## What is needed
The line that contains "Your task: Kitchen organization" marks the end: retype the data below exactly from its first line through that line.
*** Information given ***
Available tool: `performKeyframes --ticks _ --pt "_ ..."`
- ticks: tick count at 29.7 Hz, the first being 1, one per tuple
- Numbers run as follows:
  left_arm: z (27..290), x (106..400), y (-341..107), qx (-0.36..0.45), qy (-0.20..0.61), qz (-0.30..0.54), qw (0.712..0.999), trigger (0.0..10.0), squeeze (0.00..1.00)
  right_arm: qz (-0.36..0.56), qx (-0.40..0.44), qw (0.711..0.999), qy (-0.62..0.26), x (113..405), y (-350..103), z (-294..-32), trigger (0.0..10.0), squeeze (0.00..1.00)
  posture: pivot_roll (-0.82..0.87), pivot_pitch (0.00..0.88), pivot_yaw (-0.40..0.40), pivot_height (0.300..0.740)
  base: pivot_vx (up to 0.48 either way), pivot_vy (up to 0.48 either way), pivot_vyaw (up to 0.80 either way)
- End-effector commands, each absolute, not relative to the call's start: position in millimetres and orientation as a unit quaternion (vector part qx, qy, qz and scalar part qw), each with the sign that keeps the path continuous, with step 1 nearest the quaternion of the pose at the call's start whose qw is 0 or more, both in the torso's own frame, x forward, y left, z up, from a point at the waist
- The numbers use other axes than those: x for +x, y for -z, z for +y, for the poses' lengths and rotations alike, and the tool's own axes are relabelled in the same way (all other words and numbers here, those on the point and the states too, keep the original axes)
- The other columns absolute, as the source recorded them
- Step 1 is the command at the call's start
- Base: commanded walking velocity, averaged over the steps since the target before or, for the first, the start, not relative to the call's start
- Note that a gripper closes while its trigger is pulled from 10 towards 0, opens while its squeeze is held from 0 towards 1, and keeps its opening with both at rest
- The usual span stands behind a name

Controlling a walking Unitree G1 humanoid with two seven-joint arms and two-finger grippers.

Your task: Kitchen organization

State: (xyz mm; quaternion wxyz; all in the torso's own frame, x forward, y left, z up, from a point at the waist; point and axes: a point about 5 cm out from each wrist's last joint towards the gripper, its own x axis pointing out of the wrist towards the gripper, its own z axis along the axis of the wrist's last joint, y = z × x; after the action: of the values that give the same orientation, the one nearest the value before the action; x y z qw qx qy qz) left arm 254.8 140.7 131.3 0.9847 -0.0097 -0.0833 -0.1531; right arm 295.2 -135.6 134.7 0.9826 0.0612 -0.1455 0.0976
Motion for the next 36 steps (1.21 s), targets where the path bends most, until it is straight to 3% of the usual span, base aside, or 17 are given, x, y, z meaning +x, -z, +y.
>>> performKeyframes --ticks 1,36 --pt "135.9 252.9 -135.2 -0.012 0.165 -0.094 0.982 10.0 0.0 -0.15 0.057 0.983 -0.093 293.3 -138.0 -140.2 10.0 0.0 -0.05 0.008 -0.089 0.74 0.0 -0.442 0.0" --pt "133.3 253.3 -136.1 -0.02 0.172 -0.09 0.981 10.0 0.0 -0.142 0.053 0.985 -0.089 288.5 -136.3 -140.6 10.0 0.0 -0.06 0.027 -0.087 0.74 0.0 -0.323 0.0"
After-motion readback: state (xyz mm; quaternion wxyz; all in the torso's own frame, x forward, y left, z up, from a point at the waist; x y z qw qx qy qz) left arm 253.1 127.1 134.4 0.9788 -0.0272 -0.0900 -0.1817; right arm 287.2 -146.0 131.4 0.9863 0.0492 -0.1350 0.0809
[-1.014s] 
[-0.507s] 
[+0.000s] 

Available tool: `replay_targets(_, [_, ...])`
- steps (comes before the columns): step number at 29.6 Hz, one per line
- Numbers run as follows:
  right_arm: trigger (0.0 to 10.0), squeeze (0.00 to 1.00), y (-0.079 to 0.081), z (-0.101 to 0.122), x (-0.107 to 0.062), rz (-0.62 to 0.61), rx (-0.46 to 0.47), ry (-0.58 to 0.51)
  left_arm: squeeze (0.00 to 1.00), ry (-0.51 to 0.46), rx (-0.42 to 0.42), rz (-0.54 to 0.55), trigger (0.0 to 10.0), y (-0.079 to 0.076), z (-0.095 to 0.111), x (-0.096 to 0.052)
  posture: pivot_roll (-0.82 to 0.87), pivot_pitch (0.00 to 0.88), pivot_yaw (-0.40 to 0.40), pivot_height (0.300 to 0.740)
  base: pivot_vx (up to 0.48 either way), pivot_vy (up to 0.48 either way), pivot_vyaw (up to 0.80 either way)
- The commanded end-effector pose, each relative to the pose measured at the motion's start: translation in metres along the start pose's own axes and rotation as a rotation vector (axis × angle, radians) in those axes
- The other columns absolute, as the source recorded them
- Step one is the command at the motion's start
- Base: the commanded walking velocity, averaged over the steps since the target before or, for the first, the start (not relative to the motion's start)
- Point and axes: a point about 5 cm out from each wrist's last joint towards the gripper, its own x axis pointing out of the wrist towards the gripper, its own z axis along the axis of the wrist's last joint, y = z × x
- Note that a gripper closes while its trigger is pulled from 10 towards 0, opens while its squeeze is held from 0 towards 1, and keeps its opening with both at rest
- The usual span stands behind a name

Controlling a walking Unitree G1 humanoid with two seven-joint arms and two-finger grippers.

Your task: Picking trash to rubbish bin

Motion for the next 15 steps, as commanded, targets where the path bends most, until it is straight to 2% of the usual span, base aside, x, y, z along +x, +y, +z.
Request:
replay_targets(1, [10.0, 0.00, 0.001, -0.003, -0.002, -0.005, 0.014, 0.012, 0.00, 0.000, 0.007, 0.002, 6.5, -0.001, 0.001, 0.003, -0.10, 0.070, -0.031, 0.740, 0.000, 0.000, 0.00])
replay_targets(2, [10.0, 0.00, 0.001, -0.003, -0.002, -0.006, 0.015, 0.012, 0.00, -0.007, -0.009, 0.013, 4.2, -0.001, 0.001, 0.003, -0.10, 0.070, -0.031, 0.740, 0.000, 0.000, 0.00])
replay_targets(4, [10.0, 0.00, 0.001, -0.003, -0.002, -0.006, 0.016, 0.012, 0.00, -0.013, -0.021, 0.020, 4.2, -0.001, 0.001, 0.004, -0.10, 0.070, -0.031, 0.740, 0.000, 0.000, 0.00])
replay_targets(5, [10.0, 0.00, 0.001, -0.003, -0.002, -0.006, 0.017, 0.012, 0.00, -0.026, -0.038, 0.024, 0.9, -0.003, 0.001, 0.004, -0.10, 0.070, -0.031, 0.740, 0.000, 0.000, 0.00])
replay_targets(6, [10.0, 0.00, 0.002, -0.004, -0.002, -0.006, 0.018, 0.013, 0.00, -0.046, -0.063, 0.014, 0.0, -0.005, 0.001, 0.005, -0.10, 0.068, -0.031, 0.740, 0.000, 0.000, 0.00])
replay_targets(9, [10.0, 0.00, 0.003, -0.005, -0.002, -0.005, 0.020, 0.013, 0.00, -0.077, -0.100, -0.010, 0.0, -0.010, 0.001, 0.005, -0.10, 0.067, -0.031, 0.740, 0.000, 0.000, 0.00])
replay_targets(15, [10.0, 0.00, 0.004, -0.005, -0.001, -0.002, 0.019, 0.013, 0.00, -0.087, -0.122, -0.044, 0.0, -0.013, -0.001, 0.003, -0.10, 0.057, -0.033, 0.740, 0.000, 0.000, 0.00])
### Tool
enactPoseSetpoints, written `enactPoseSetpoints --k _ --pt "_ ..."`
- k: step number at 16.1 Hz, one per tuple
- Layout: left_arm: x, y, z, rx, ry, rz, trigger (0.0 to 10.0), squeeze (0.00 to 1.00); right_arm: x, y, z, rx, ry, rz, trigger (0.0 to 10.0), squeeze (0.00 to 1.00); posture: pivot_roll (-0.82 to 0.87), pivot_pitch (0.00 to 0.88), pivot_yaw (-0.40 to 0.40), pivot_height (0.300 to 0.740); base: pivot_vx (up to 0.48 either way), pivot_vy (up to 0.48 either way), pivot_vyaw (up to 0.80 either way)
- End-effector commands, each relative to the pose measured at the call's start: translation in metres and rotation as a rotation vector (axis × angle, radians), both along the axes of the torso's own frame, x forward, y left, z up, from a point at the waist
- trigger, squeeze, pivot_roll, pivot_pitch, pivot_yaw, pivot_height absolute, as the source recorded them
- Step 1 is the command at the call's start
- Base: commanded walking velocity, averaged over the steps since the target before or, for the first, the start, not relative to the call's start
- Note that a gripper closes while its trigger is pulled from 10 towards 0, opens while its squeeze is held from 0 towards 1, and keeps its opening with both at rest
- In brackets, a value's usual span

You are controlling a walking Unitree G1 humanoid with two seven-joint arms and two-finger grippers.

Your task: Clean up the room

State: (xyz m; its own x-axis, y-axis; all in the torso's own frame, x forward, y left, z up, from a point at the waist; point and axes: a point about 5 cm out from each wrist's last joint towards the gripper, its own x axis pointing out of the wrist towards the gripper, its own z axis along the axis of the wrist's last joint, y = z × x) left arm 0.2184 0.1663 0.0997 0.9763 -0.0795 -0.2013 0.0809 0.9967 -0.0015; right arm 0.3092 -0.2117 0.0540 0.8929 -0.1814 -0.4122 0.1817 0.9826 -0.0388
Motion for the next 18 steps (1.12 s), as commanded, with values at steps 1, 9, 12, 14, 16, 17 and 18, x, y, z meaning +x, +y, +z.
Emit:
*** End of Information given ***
## Solved exercise
Available tool: `performKeyframes --ticks _ --pt "_ ..."`
- ticks: tick count at 29.7 Hz, the first being 1, one per tuple
- Numbers run as follows:
  left_arm: z (27..290), x (106..400), y (-341..107), qx (-0.36..0.45), qy (-0.20..0.61), qz (-0.30..0.54), qw (0.712..0.999), trigger (0.0..10.0), squeeze (0.00..1.00)
  right_arm: qz (-0.36..0.56), qx (-0.40..0.44), qw (0.711..0.999), qy (-0.62..0.26), x (113..405), y (-350..103), z (-294..-32), trigger (0.0..10.0), squeeze (0.00..1.00)
  posture: pivot_roll (-0.82..0.87), pivot_pitch (0.00..0.88), pivot_yaw (-0.40..0.40), pivot_height (0.300..0.740)
  base: pivot_vx (up to 0.48 either way), pivot_vy (up to 0.48 either way), pivot_vyaw (up to 0.80 either way)
- End-effector commands, each absolute, not relative to the call's start: position in millimetres and orientation as a unit quaternion (vector part qx, qy, qz and scalar part qw), each with the sign that keeps the path continuous, with step 1 nearest the quaternion of the pose at the call's start whose qw is 0 or more, both in the torso's own frame, x forward, y left, z up, from a point at the waist
- The numbers use other axes than those: x for +x, y for -z, z for +y, for the poses' lengths and rotations alike, and the tool's own axes are relabelled in the same way (all other words and numbers here, those on the point and the states too, keep the original axes)
- The other columns absolute, as the source recorded them
- Step 1 is the command at the call's start
- Base: commanded walking velocity, averaged over the steps since the target before or, for the first, the start, not relative to the call's start
- Note that a gripper closes while its trigger is pulled from 10 towards 0, opens while its squeeze is held from 0 towards 1, and keeps its opening with both at rest
- The usual span stands behind a name

Controlling a walking Unitree G1 humanoid with two seven-joint arms and two-finger grippers.

Your task: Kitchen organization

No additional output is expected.